=== What is being asked ===
Go to the line that contains "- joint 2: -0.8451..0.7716". Restate that line and each one after it exactly, through the end of the records, without pictures.

=== Records provided ===
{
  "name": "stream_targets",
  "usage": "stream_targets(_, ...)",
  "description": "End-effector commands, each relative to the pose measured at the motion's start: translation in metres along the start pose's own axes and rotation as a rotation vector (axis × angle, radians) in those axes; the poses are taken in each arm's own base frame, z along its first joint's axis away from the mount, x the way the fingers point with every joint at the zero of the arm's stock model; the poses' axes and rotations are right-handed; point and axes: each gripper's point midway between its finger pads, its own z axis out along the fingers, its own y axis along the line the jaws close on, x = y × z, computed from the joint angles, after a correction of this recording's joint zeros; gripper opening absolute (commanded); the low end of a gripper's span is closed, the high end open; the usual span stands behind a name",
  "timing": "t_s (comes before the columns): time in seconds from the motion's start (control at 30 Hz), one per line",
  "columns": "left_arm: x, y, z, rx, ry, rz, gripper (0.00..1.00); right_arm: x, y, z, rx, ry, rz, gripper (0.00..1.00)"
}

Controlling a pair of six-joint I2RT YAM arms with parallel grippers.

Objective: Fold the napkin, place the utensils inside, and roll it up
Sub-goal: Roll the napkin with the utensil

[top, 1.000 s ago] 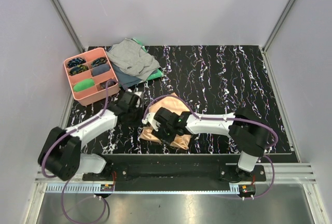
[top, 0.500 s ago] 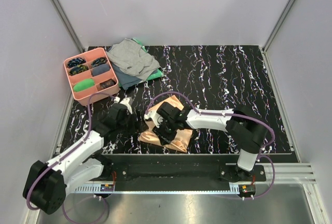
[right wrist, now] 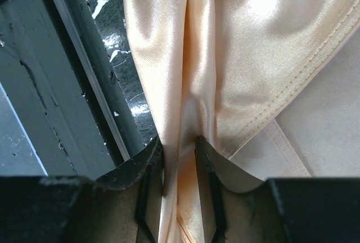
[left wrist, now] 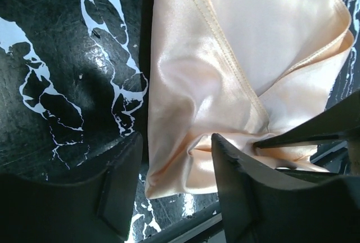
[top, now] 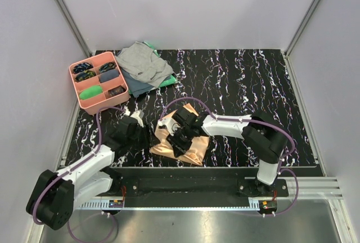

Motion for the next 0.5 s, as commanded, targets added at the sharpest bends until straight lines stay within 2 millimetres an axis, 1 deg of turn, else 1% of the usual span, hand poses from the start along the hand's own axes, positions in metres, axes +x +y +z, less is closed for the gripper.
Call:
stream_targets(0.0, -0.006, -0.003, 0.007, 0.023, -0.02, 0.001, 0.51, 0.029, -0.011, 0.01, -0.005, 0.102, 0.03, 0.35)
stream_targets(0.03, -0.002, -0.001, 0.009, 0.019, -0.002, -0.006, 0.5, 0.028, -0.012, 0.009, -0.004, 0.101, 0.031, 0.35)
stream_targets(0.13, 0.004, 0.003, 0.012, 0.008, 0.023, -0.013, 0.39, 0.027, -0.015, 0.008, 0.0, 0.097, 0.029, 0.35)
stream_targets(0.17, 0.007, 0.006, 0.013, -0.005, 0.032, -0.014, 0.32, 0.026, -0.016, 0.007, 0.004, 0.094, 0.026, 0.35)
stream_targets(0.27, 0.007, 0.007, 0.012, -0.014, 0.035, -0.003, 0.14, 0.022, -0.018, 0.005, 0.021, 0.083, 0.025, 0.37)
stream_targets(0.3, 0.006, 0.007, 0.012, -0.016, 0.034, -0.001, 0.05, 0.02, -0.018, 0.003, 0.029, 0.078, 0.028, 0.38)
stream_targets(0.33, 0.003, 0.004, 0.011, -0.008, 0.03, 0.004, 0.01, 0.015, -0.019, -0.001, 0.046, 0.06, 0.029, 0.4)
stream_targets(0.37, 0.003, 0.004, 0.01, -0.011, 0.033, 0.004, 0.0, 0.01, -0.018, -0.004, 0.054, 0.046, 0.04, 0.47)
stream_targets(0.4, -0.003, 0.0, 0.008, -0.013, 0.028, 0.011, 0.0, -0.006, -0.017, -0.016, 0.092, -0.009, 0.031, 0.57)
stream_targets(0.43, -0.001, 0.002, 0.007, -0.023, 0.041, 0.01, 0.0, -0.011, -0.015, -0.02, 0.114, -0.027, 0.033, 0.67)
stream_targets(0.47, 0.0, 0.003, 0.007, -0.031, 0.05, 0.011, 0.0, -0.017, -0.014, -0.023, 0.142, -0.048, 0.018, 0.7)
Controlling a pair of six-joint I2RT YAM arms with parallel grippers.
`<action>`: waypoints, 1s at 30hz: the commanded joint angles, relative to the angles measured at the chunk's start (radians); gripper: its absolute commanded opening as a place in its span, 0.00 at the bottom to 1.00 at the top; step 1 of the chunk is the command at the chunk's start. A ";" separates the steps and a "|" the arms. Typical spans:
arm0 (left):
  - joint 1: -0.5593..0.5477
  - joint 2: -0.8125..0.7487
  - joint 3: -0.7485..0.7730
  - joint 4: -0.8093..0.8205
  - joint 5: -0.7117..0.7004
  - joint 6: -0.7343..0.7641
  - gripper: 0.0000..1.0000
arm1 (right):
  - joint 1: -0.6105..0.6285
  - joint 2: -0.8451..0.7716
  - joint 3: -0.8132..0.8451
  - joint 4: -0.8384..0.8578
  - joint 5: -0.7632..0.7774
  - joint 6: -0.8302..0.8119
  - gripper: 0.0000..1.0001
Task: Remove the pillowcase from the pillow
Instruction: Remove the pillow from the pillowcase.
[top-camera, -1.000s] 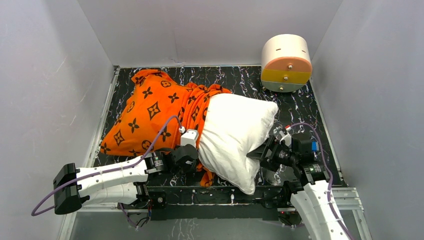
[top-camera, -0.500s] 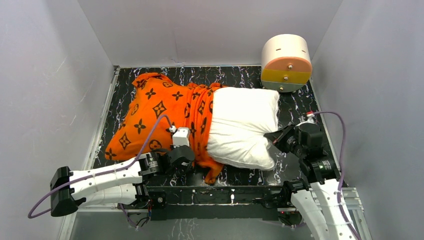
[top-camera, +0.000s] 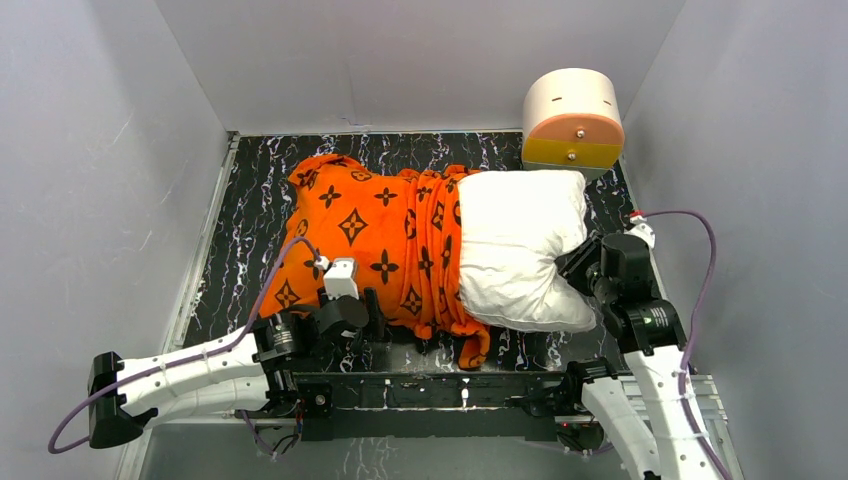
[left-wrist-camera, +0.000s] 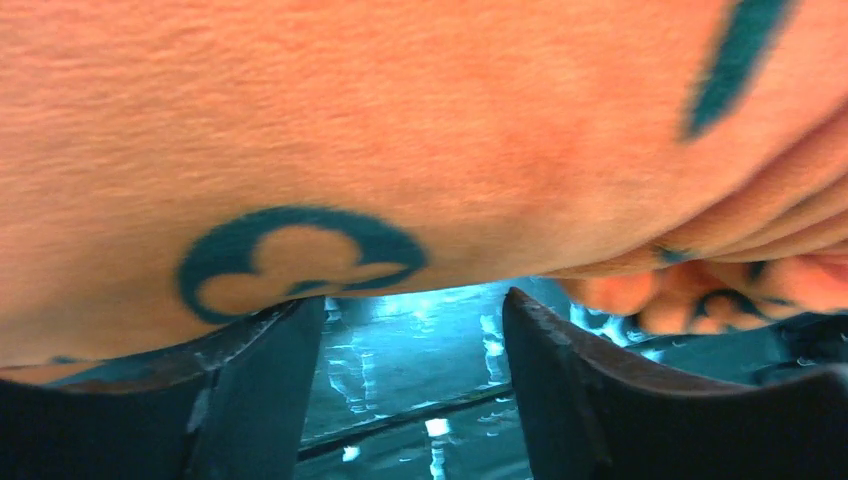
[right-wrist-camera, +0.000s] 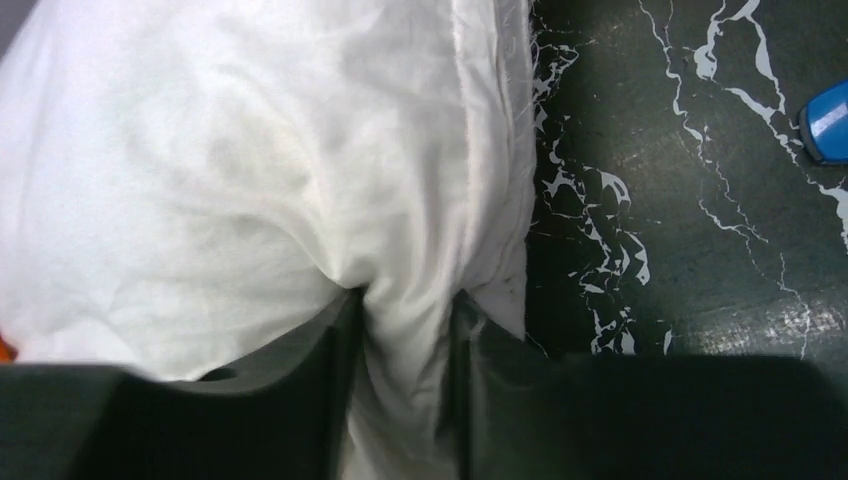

=== Task result ===
  - joint 2: -0.8451..0.7716
  - joint 3: -0.8132..0.8451
  - joint 4: -0.8384..0.8578
  - joint 5: -0.7632..0.7774
  - joint 6: -0.8302..0.8119
  - gripper: 0.0000..1.0001
Task: Remove the pillowcase from the pillow
Instruction: Remove the pillow from the pillowcase.
[top-camera, -1.000s] 
[top-camera, -0.500s] 
[top-camera, +0.000s] 
[left-wrist-camera, +0.000s] 
[right-wrist-camera, +0.000s] 

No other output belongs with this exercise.